Usta oyuncu Ali Poyrazoğlu, hayatından kesitleri anlattığı yeni oyunu ‘Hayatım Roman’ı önceki akşam ilk kez Trump Sahne’de seyirci ile buluşturdu. 500 kişilik salonun tıka basa dolu olduğu oyunda seyirciler 2,5 saat süresince kahkahalarla gülmenin keyfini çıkardı. Poyrazoğlu’nun özellikle yakın dostu Müjdat Gezen ile anılarını paylaştığı bölümler izleyenleri gülme komasına soktu.

Ali Poyrazoğlu, ‘Hayatım Roman’ adlı yeni oyununu ilk kez 14 Şubat Sevgililer Günü’nde Trump Sahne’de tiyatro severlerle buluşturdu. Renkli yaşamından özenle seçtiği anılarını ve hayata dair gözlemlerini paylaştığı oyunda Poyrazoğlu; hem düşündürdü hem hüzünlendirdi ama en çok da güldürdü. Sanatla iç içe olan hayatını onun ağzından dinleyenler aralıksız 2,5 saat süresince kahkahalarla gülmenin keyfini çıkardı.

Müjdat Gezen, Sezen Aksu, Haldun Dormen… Hepsi bu oyunda…

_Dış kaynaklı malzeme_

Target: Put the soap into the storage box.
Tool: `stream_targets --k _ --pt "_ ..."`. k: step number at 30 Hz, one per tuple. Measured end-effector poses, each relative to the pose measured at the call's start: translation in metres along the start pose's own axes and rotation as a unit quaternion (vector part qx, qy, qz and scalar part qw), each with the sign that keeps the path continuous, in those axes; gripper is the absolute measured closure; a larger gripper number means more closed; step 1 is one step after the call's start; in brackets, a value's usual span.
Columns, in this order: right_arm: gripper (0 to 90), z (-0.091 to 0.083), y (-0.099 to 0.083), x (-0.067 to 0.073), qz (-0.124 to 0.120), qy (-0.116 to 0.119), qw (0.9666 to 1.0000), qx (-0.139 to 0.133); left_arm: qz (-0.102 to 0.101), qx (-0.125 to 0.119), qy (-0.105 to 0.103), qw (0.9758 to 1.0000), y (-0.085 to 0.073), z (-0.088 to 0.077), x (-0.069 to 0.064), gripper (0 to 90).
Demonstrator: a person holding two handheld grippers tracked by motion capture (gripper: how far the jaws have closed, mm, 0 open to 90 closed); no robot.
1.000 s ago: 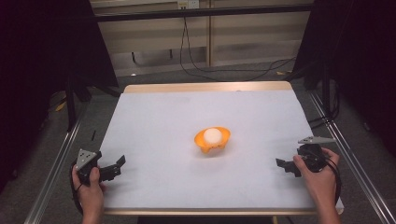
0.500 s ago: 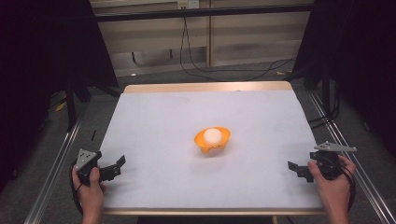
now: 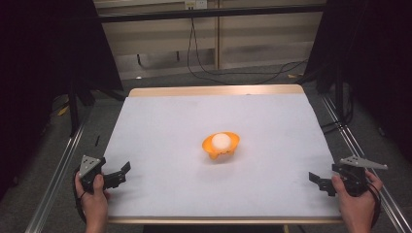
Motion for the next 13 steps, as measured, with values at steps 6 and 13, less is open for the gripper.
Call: stream_targets --k 6,13 --pt "0.1 -0.0009 -0.0032 0.0017 -0.003 -0.004 0.9999 -0.016 0.0 0.0 0.0 1.0 0.0 0.0001 0.0003 0.7" --pt "1.0 -0.0032 -0.0029 0.0014 -0.002 -0.008 0.9995 -0.031 -0.001 0.0 0.0 1.0 0.0 0.0001 0.0003 0.8"
Point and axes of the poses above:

Ali Poyrazoğlu, hayat hikayesine doğumundan itibaren başlıyor. “Ben gerçekten sahneye doğdum” diyen Poyrazoğlu bunun hikayesini, annesi ve babasıyla olan ilişkilerini, çocukluğunu ve o dönemi seyirciye usta bir dille anlatıyor. Ardından tiyatroya nasıl gönül verdiği, yaşadığı zorluklar ve o zamanlardan bugünlere olan sağlam dostluklar geliyor. Müjdat Gezen, Sezen Aksu, Nükhet Duru, Savaş Dinçel, Haldun Dormen anılarında başı çekiyor. Özellikle Müjdat Gezen’le yaşanan anılar seyirciyi kahkaha krizine sokuyor. Annesi Melike Hanım’ın da öz oğlu gibi sevdiği Müjdat Gezen ile birlikte ilk tiyatrosunu kuran Poyrazoğlu oyun boyunca bol bol hayata dair önemli mesajlar da veriyor.

Hayata dair sevgi dolu mesajlar…

‘Hayatım Roman’da ünlü sanatçının performansını izleyenler; yaşama daha sevgi dolu bakmanın sırrını buluyor, yaşamı yeniden sorguluyor ve kendi hayatlarına ayna tutuyor.

PAYLAŞIM
Önceki İçerikDenizBank Çocuk Operası’nın ikinci eseri ‘Wolfie Harikalar Operasında’ perdelerini açtı
Sonraki İçerikOMAR VE BİZ Filmi PORTEKİZ’DE!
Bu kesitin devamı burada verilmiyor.